## [Given data]

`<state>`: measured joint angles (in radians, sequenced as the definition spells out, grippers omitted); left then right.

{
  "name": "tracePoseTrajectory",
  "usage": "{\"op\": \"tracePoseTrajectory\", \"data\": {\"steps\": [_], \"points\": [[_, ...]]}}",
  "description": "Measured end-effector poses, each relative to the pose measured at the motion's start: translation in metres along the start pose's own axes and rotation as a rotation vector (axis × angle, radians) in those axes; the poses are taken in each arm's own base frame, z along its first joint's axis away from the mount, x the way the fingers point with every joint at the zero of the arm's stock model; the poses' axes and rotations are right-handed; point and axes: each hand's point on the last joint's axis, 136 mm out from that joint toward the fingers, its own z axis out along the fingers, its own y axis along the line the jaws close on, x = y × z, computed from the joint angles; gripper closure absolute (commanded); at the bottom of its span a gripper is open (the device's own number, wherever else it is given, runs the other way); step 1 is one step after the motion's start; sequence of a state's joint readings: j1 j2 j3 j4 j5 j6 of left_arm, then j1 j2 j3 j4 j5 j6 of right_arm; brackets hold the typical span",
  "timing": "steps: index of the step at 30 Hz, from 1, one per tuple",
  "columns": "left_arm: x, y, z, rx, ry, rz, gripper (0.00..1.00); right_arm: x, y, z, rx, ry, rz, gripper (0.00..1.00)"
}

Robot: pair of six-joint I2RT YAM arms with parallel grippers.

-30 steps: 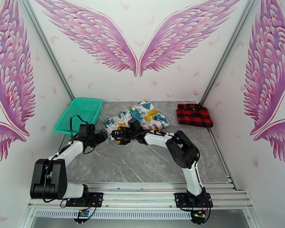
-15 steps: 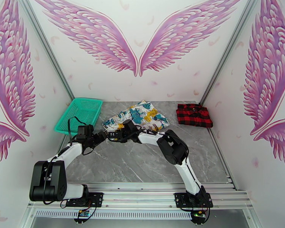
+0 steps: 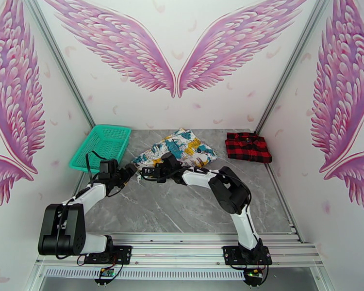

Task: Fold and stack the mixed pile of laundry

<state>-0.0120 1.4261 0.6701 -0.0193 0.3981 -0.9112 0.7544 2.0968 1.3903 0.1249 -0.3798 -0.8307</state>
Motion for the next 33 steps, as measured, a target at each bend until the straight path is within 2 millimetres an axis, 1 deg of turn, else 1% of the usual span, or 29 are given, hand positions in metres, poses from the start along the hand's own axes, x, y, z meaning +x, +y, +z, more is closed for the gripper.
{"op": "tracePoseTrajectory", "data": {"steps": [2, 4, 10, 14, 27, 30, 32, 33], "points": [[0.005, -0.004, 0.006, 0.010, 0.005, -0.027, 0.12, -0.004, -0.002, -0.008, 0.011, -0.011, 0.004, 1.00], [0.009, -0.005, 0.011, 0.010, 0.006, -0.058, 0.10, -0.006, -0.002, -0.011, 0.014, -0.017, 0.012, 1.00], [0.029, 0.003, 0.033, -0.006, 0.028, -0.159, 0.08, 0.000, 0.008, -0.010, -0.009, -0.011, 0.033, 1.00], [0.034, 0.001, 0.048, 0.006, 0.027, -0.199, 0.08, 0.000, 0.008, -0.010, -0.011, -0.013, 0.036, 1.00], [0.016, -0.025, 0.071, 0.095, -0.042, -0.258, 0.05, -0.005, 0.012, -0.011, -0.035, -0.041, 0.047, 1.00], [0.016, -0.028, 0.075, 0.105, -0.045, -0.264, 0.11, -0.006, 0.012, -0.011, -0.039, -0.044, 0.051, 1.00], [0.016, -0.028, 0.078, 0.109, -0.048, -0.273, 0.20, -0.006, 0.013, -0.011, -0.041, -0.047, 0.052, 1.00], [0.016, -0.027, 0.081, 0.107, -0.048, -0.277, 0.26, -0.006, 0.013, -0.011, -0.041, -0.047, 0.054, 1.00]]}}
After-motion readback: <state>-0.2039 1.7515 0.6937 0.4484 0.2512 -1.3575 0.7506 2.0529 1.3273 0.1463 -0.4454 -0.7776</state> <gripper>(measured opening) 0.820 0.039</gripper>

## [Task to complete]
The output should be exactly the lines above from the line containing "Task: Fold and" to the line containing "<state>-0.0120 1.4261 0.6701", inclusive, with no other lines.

## [Answer to this problem]
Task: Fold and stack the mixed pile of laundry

<state>-0.0120 1.4261 0.6701 -0.0193 0.3981 -0.9112 0.7544 2.0968 1.3903 0.1249 -0.3798 -0.8307</state>

This answer has no further content.